## [EXERCISE DIRECTIONS]
What is the number of lines in the data that hold the string "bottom"? Reply with that number only.

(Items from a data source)
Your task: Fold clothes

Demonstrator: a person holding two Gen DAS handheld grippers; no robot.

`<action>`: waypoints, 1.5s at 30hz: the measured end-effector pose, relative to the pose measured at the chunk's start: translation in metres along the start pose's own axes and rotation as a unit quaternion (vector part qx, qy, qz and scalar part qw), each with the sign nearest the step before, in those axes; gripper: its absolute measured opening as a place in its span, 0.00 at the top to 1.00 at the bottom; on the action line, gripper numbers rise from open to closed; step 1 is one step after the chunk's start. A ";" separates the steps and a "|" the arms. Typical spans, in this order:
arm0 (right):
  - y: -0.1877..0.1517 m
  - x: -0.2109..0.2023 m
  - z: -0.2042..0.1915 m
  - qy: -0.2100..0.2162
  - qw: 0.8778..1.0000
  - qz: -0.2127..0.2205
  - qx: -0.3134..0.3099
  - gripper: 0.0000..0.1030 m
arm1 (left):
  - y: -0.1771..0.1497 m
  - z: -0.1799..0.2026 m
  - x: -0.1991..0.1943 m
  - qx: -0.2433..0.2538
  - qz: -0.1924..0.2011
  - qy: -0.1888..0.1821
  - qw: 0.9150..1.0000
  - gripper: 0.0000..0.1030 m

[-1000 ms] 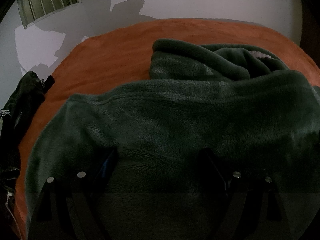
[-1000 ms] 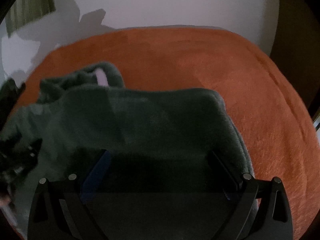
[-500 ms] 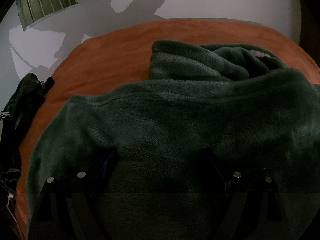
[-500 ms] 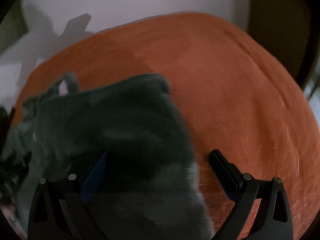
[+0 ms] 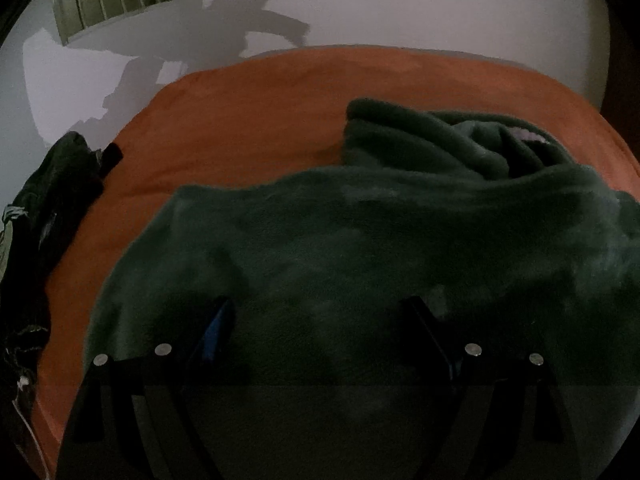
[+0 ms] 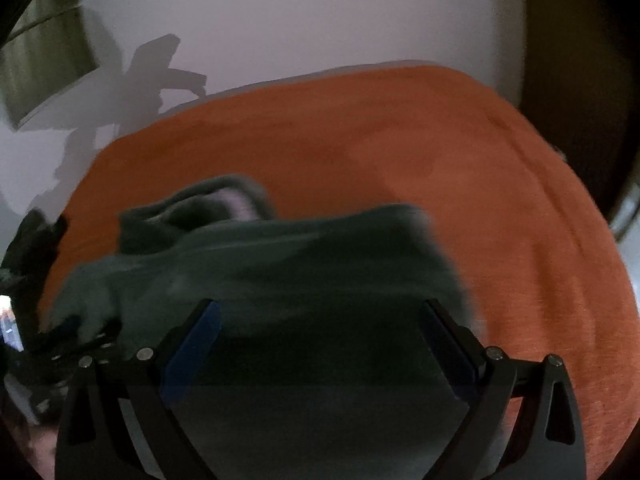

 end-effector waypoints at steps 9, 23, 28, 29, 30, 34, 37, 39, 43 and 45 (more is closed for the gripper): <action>-0.013 0.035 -0.071 -0.014 0.996 0.012 -0.083 0.04 | -0.010 -0.016 -0.013 0.015 0.049 0.007 0.999 0.16; -0.029 0.050 -0.037 -0.030 0.999 -0.021 -0.016 0.04 | 0.000 -0.065 -0.037 0.000 0.135 0.065 0.989 0.16; -0.031 0.044 -0.030 -0.037 0.999 -0.025 -0.030 0.04 | -0.014 -0.089 0.012 -0.018 0.054 0.103 0.993 0.16; -0.032 0.040 -0.023 -0.044 0.998 -0.022 -0.026 0.04 | -0.019 -0.093 0.024 -0.023 0.031 0.098 0.994 0.16; -0.032 0.037 -0.016 -0.046 0.999 -0.022 -0.017 0.04 | -0.024 -0.098 0.031 -0.037 0.018 0.077 0.996 0.16; -0.029 0.026 0.013 -0.050 0.999 -0.023 0.002 0.04 | -0.024 -0.111 0.033 -0.081 0.013 0.036 0.996 0.16; -0.023 0.015 0.034 -0.086 0.996 -0.021 -0.032 0.04 | -0.021 -0.108 0.032 -0.066 0.017 0.041 0.997 0.16; -0.022 0.007 0.052 -0.120 0.991 -0.019 -0.055 0.04 | -0.022 -0.108 0.030 -0.061 0.021 0.045 0.997 0.16; -0.027 -0.011 0.104 -0.147 0.988 -0.022 -0.031 0.04 | -0.023 -0.115 0.030 -0.058 0.022 0.047 0.997 0.16; -0.030 -0.025 0.128 -0.129 0.992 -0.011 0.009 0.04 | -0.019 -0.118 0.032 -0.053 0.027 0.053 0.997 0.16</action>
Point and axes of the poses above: each gripper's, at about its wrist camera, not at the fingertips, and x roughly the way its jaws point, z to its right, y to its top, the point moved 5 cm from there along x, roughly the way its jaws point, and after that the axes turned 10 degrees about y, right-handed, at the moved point
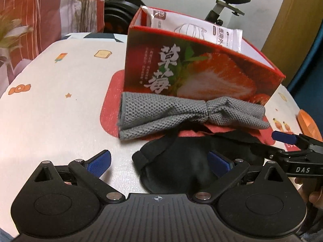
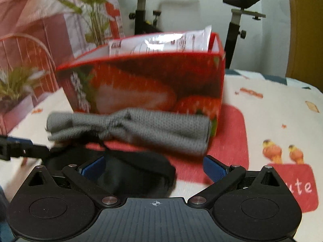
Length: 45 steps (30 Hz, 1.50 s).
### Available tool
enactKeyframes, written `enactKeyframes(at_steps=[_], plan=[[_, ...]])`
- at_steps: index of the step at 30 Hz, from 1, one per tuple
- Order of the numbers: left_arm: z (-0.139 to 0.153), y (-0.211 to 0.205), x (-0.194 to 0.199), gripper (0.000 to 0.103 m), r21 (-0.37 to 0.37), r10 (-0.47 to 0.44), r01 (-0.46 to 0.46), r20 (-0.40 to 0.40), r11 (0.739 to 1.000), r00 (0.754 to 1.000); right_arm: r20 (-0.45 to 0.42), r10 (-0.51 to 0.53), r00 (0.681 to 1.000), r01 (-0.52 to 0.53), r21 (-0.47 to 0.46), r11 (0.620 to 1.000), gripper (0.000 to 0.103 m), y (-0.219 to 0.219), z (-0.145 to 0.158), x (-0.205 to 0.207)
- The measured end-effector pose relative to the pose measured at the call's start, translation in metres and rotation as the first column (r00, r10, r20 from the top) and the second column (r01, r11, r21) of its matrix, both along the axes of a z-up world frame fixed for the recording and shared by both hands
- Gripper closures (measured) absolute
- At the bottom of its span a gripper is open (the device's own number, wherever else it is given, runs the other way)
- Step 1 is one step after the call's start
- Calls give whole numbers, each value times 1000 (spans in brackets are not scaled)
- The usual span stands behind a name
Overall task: Organize soft objects
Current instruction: 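Move both grippers back down to the black eye mask, then close the left gripper on the eye mask strap while the right gripper grasps it too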
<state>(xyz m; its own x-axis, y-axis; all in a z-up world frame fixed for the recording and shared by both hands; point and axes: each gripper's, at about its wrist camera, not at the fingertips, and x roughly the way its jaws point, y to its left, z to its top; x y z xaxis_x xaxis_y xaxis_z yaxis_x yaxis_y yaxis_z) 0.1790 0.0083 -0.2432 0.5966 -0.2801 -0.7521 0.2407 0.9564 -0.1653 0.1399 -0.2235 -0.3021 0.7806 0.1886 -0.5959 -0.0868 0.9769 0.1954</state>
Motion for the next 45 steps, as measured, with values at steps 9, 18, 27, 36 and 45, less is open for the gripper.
enactKeyframes(at_steps=[9, 18, 27, 36, 45], plan=[[-21, -10, -4, 1, 69, -8, 9, -23, 998, 1000, -61, -3, 998, 3, -9, 1000, 5, 4, -20, 3], [-30, -6, 3, 0, 101, 5, -1, -35, 995, 999, -82, 1, 997, -5, -40, 999, 0, 7, -29, 6], [-34, -15, 6, 0, 150, -4, 10, -37, 989, 999, -87, 0, 996, -6, -70, 998, 0, 12, -31, 9], [-33, -15, 4, 0, 150, -4, 10, -37, 989, 999, -89, -2, 996, -7, -94, 996, 0, 16, -32, 10], [-33, -16, 6, 0, 160, -9, 17, -49, 987, 999, -84, -2, 996, -3, -55, 998, 6, 9, -30, 7]])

## [WRITTEN ANSWER]
2